Abstract

The acquisition of fetal biometric measurements via 2-D B-Mode ultrasound (US) scans is crucial for fetal monitoring. However, acquiring standardised head, abdominal and femoral image planes is challenging due to variable image quality. There remains a significant discrepancy between the way automated computer vision algorithms and human sonographers perform this task; this paper contributes to the attempt to bridge this gap by building knowledge of US image perception into a pipeline for classifying images obtained during 2-D fetal US scans. We record the eye movements of 10 participants performing 4 2-D US scans each, on a phantom fetal model at varying orientations. We analyse their eye movements to establish which high-level constraints and visual cues are used to localise the standardised abdominal plane.
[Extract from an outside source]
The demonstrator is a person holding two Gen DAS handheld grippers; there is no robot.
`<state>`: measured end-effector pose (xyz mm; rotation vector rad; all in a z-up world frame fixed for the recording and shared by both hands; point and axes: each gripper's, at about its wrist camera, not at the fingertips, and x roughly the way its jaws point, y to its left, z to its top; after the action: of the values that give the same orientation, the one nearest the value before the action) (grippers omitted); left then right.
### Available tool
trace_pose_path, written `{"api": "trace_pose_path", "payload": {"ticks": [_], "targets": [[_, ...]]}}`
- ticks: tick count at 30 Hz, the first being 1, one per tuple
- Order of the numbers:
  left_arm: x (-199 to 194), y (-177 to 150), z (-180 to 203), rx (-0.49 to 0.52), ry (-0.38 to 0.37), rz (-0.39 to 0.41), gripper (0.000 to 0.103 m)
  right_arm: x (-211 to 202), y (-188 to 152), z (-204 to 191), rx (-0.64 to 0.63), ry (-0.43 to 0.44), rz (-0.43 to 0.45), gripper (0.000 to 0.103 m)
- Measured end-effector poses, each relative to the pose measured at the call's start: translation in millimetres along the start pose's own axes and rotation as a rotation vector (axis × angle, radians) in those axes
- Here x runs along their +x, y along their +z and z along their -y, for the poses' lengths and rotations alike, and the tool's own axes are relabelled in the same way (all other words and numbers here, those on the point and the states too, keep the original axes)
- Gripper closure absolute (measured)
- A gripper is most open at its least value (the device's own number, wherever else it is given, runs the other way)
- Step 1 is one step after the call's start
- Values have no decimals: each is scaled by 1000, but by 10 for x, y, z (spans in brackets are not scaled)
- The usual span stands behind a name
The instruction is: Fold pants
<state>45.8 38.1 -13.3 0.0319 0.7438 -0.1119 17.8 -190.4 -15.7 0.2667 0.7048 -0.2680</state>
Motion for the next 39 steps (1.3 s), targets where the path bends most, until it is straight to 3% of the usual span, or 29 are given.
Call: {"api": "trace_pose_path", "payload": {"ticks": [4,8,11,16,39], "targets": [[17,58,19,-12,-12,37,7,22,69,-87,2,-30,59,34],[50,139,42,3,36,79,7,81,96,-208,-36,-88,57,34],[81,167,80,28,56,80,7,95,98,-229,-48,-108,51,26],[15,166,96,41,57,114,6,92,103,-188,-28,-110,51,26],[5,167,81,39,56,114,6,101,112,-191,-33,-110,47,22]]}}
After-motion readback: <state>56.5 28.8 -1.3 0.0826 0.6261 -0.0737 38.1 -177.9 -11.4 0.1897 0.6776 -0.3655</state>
We then build a vocabulary of visual words trained on SURF descriptors extracted around eye fixations, and use the resulting bag of words model to classify head, abdominal and femoral image frames acquired during 10 clinical US scans and 10 further phantom US scans. On phantom data, we achieve classification accuracies of 89%, 87% and 85% for the head, abdominal and femoral images respectively. On clinical data, we achieve classification accuracies of 76%, 68% and 64% for the head, abdominal and femoral images respectively. This constitutes the first insight into image perception during real time US scanning, and a proof of concept for training bag of words models for US image analysis on human eye movements.